On the Pentagon Papers:
[Deputy Assistant Secretary of Defense] Mort Halperin wanted to hire me to be the Army guy on the preparation of what later became the Pentagon Papers. And I told him, I remember, at the time, I said, "What's the purpose of such a study?" And I said, "I don't want any part of it." And he said, "I'm sorry, this is your -- you're ordered to do this." And I said: "Well, I'm not going to be ordered to do anything. I'm a free man." So I went up to [Deputy Defense Secretary] Cy Vance, for whom I had worked more closely than I did [Defense Secretary Robert] McNamara -- but I worked closely with McNamara, too -- and I said: "Look, I'm not going to do this.
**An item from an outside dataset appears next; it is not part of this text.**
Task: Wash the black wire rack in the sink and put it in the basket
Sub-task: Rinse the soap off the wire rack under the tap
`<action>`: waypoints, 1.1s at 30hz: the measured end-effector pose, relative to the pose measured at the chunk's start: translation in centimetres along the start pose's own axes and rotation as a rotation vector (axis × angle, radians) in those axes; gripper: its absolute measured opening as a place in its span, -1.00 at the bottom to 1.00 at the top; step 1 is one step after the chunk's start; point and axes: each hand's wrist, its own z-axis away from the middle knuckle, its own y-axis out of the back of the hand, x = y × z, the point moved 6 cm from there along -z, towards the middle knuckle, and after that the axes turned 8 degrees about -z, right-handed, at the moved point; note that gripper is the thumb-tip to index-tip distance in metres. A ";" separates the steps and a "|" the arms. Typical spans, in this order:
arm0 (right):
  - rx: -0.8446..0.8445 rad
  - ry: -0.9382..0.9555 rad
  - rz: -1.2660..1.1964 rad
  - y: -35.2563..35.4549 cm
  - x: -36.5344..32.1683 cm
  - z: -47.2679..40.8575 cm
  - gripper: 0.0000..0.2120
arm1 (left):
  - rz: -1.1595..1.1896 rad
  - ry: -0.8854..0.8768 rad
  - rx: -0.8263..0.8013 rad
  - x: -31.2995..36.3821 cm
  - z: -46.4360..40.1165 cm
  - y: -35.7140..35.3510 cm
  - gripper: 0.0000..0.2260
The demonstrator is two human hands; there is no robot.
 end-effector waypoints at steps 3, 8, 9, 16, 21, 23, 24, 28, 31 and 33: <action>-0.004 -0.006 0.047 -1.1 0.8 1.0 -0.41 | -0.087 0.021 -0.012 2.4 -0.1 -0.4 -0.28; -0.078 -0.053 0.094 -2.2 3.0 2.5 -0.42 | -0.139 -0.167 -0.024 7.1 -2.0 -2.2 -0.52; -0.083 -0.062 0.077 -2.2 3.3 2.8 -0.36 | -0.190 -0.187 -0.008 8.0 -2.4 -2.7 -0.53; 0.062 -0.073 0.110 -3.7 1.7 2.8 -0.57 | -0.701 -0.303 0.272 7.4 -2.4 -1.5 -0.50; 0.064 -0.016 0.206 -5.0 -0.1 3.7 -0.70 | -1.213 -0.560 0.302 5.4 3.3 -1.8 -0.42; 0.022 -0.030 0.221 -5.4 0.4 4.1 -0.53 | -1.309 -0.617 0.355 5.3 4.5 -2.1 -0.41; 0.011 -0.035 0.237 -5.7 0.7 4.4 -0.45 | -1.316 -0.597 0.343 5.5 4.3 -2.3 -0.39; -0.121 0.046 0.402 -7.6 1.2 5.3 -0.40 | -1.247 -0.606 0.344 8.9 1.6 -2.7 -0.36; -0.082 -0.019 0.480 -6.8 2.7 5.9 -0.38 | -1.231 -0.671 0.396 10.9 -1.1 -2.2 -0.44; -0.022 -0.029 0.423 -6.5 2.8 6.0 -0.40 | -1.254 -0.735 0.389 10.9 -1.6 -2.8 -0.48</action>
This study is for no good purpose. And the only reason I can see that it's being done is to cover the rear ends of people who made bad judgments."
On the Vietnam War:
I wasn't happy with the outcome in Vietnam. Now, I've never said that, but, you know, I'm getting to an age where I think I'd better start saying it! . . . And I don't mean that to sound that I'm being critical of somebody or blaming somebody. . . .
But I was running around making trips to Saigon, and making assessments, and doing my best to get [South Vietnamese President Nguyen Van] Thieu to accept what I myself feared was a flawed solution. . . . It was not a comfortable position for me. . . . Never in our history have we signed a treaty that didn't impose on us a national burden to be sure that the provisions of that treaty were going to be carried out. And if they weren't, then it was a flawed treaty. Now that, unfortunately, is what really happened at the Paris Peace Accords.
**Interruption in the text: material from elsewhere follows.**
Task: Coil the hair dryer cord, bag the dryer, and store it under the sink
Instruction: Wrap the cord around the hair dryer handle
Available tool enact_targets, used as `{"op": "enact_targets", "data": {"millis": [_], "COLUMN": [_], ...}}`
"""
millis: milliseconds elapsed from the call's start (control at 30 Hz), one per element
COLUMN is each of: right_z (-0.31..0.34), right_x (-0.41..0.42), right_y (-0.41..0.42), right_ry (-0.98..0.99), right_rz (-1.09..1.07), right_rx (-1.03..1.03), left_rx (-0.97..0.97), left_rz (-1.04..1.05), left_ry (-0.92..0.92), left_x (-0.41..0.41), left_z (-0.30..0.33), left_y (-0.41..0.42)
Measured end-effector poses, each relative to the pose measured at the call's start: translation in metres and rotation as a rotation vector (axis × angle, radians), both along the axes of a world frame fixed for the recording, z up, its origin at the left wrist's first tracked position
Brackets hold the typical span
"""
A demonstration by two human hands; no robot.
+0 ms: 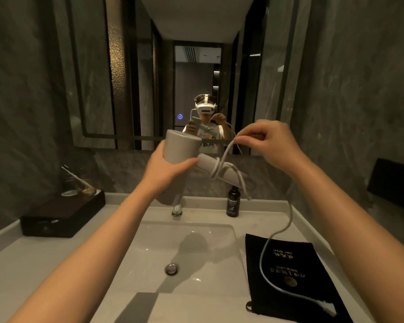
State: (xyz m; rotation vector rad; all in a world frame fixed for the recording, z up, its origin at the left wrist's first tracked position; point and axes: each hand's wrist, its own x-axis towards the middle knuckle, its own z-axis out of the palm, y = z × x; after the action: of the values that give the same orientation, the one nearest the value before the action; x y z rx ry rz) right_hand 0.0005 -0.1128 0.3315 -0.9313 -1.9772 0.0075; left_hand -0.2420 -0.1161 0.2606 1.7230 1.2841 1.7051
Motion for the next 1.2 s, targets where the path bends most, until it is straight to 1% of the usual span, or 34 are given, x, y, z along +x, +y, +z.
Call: {"op": "enact_targets", "data": {"millis": [100,200,267,400,433,567,600,667,767,867,967,1067,1133,1200], "right_z": [0.003,-0.001,-0.008,-0.021,-0.024,-0.028,-0.030,-0.037,-0.045,-0.041,-0.027,-0.010,0.001,0.011], "right_x": [0.003,0.001,-0.002,-0.015,-0.018,-0.023,-0.022,-0.024,-0.029,-0.030,-0.024,-0.016,-0.012,-0.010], "right_y": [0.004,0.008,0.006,0.001,0.004,0.004,0.004,0.001,-0.002,-0.008,-0.011,-0.013,-0.013,-0.011], "right_ry": [0.121,0.187,0.211,0.492,0.469,0.209,0.150,0.024,-0.128,-0.246,-0.280,-0.261,-0.264,-0.265], "right_rz": [0.039,0.093,0.151,0.319,0.318,0.239,0.229,0.188,0.104,0.074,-0.010,-0.109,-0.145,-0.161], "right_rx": [-0.023,-0.151,-0.221,-0.415,-0.427,-0.522,-0.512,-0.464,-0.403,-0.340,-0.230,-0.072,0.076,0.187], "left_rx": [-0.074,-0.103,-0.109,-0.131,-0.137,-0.171,-0.165,-0.132,-0.051,0.016,0.107,0.125,0.110,0.086], "left_rz": [-0.198,-0.308,-0.363,-0.410,-0.411,-0.399,-0.352,-0.188,0.042,0.224,0.357,0.403,0.344,0.238], "left_ry": [-0.087,-0.150,-0.231,-0.497,-0.575,-0.862,-0.905,-0.939,-0.891,-0.672,-0.443,-0.220,-0.100,-0.001], "left_x": [0.000,0.000,0.003,0.012,0.013,0.016,0.017,0.017,0.015,0.012,0.005,-0.005,-0.009,-0.013], "left_z": [0.001,0.009,0.014,0.017,0.018,0.018,0.019,0.022,0.027,0.027,0.024,0.021,0.021,0.024], "left_y": [-0.010,-0.016,-0.018,-0.016,-0.015,-0.009,-0.008,-0.006,-0.005,-0.004,-0.003,-0.006,-0.009,-0.014]}}
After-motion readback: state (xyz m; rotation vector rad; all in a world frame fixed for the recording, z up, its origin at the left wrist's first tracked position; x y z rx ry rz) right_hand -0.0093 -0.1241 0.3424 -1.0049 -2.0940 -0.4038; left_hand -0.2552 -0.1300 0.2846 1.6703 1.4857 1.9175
On Richard Nixon and Watergate:
Nixon knew a lot more than he admitted he did. And by inference, probably influenced more than he would ever admit he did, or recognize he did, as an individual. . . . He used to, in his lowest and highest moments with me, ruminate about how stupid it all was, and how badly [it] was handled. And: "Why, now, does it have to get up here? A second-rate burglary!" as he called it. And of course, he came from a school where those things were routinely done by both parties. . . .
I mean, he wasn't naive in this; he had an election stolen from him -- and he knew it. And everybody knew it! They all knew Chicago [in the 1960 presidential election] was fixed; but he didn't do anything about it. He knew what was going on with Alger Hiss. I mean, Alger Hiss is now proven in the history books to have been a goddamn spy, right? . . . All of those things, I mean, that shapes a man. So, you know, it was his environment. It was also core values, too.
On Henry Kissinger:
I think he was too soft on the Russians. And I thought he was naive on Vietnam. . . . Henry and I almost came to fisticuffs, only I would have been the puncher, on a number of occasions. . . . He was difficult to work for. . . . Henry had an ego; Henry was duplicitous. But you know, Henry Kissinger, the country's better for having had him than if they hadn't had him.